Listed records
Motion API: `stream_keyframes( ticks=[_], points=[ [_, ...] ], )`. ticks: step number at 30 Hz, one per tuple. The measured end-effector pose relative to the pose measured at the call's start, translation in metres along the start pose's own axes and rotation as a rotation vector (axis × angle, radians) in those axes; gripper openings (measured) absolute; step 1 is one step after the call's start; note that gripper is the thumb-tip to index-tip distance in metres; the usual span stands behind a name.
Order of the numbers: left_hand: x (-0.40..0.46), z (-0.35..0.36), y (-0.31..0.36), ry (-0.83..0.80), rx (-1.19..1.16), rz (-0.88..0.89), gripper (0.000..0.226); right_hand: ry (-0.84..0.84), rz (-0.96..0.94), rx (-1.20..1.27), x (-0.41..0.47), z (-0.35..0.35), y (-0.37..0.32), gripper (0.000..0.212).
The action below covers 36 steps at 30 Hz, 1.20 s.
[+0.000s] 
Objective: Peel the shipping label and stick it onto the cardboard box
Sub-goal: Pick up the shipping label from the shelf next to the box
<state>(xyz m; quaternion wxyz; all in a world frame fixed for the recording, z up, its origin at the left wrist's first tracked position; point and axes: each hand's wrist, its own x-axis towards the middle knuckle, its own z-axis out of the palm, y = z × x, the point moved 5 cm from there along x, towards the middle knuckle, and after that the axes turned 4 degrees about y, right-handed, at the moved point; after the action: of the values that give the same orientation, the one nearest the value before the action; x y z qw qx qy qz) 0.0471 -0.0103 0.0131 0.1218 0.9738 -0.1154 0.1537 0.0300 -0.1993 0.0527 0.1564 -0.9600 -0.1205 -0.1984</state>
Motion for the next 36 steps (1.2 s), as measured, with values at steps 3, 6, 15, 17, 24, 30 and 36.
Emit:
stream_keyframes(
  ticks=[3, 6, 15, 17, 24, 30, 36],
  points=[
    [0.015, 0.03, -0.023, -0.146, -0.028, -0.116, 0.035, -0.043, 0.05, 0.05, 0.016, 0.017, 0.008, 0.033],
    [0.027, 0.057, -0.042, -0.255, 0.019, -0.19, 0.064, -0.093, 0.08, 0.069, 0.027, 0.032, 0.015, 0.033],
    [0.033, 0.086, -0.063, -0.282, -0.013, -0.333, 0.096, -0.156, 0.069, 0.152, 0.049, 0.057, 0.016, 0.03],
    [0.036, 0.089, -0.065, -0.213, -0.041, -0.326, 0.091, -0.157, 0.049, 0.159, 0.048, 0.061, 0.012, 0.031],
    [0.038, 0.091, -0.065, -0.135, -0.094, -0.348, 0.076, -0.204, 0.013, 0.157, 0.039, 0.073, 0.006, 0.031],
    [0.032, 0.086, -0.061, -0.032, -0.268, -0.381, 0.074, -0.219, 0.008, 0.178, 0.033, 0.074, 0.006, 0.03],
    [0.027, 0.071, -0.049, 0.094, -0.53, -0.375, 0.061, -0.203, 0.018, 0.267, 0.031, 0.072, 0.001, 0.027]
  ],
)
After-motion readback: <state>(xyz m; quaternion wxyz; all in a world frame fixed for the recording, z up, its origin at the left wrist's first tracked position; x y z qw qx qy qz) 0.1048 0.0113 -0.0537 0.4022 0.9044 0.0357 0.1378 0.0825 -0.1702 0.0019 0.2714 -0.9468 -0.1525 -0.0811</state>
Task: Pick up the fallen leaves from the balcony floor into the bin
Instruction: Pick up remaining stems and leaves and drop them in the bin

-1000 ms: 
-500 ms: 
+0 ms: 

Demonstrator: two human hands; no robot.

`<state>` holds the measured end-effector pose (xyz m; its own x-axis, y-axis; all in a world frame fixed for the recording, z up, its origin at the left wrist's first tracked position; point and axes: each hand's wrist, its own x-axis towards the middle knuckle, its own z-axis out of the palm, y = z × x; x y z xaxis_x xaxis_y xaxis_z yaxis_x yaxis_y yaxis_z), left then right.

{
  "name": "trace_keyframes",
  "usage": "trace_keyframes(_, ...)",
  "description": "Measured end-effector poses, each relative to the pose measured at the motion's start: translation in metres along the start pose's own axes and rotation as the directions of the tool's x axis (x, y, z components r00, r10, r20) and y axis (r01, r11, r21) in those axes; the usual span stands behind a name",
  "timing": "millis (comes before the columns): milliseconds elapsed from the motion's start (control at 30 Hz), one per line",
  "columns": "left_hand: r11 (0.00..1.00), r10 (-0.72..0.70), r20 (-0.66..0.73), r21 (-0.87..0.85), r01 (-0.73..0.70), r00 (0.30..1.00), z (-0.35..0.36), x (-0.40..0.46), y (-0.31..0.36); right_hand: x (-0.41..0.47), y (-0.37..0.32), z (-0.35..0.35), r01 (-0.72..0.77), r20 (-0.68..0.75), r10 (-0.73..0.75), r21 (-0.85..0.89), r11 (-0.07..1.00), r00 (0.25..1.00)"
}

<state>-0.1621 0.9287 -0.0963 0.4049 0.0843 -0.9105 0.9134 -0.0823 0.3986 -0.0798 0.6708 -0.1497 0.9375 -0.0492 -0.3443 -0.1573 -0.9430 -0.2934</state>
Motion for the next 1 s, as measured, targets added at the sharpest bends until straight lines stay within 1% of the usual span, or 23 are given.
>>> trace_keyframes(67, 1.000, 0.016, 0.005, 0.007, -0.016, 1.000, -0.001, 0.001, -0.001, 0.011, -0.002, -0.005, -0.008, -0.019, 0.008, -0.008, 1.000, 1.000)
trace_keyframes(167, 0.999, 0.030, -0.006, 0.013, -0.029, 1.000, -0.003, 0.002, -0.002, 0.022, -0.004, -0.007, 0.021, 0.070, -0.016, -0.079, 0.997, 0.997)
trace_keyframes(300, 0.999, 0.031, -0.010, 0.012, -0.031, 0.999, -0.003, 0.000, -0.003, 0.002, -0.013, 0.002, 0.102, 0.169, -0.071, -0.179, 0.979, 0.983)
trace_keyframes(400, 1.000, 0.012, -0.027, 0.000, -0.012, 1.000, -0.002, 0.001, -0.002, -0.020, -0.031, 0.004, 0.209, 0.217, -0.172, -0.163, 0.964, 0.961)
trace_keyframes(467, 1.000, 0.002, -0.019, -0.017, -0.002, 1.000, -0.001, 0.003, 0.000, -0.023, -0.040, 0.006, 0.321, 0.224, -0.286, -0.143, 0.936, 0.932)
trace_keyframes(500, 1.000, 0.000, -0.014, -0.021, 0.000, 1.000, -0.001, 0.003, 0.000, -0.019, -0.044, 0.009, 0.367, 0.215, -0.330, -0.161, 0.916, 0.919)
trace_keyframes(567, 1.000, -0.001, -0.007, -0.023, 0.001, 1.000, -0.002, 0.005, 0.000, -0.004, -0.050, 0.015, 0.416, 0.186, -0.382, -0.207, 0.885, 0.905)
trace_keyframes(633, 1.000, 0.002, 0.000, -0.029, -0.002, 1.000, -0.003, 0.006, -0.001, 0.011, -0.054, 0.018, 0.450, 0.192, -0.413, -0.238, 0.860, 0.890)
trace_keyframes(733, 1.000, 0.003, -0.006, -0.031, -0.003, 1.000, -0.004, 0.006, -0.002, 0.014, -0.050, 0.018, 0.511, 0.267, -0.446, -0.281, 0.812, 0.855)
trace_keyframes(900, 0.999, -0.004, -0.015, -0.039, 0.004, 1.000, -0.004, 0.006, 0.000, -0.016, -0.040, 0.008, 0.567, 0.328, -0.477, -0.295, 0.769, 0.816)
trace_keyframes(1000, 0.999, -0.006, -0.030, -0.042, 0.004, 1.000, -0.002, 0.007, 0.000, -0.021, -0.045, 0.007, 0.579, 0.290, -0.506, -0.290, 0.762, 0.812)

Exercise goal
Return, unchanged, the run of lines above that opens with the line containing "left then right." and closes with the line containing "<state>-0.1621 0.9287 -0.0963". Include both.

Exercise result
`<state>` holds the measured end-effector pose (xyz m; its own x-axis, y-axis; all in a world frame fixed for the recording, z up, its origin at the left wrist's first tracked position; point and axes: each hand's wrist, its own x-axis towards the middle knuckle, its own z-axis out of the palm, y = z × x; x y z xaxis_x xaxis_y xaxis_z yaxis_x yaxis_y yaxis_z), left then right.

{
  "name": "trace_keyframes",
  "usage": "trace_keyframes(_, ...)",
  "description": "Measured end-effector poses, each relative to the pose measured at the motion's start: translation in metres along the start pose's own axes and rotation as the directions of the tool's x axis (x, y, z components r00, r10, r20) and y axis (r01, r11, r21) in those axes; the usual span stands behind a name",
  "timing": "millis (comes before the columns): milliseconds elapsed from the motion's start (control at 30 Hz), one per line",
  "columns": "left_hand: r11 (0.00..1.00), r10 (-0.72..0.70), r20 (-0.66..0.73), r21 (-0.87..0.85), r01 (-0.73..0.70), r00 (0.30..1.00), z (-0.35..0.36), x (-0.40..0.46), y (-0.31..0.36); right_hand: x (-0.41..0.47), y (-0.37..0.32), z (-0.35..0.35), r01 (-0.72..0.77), r20 (-0.68..0.75), r10 (-0.73..0.75), r21 (-0.85..0.89), r11 (-0.07..1.00), r00 (0.25..1.00)"
}

<state>-0.1621 0.9287 -0.0963 0.4049 0.0843 -0.9105 0.9134 -0.0823 0.3986 -0.0798 0.6708 -0.1497 0.9375 -0.0492 -0.3443 -0.1573 -0.9430 -0.2934</state>

No further output is required, since the answer is complete.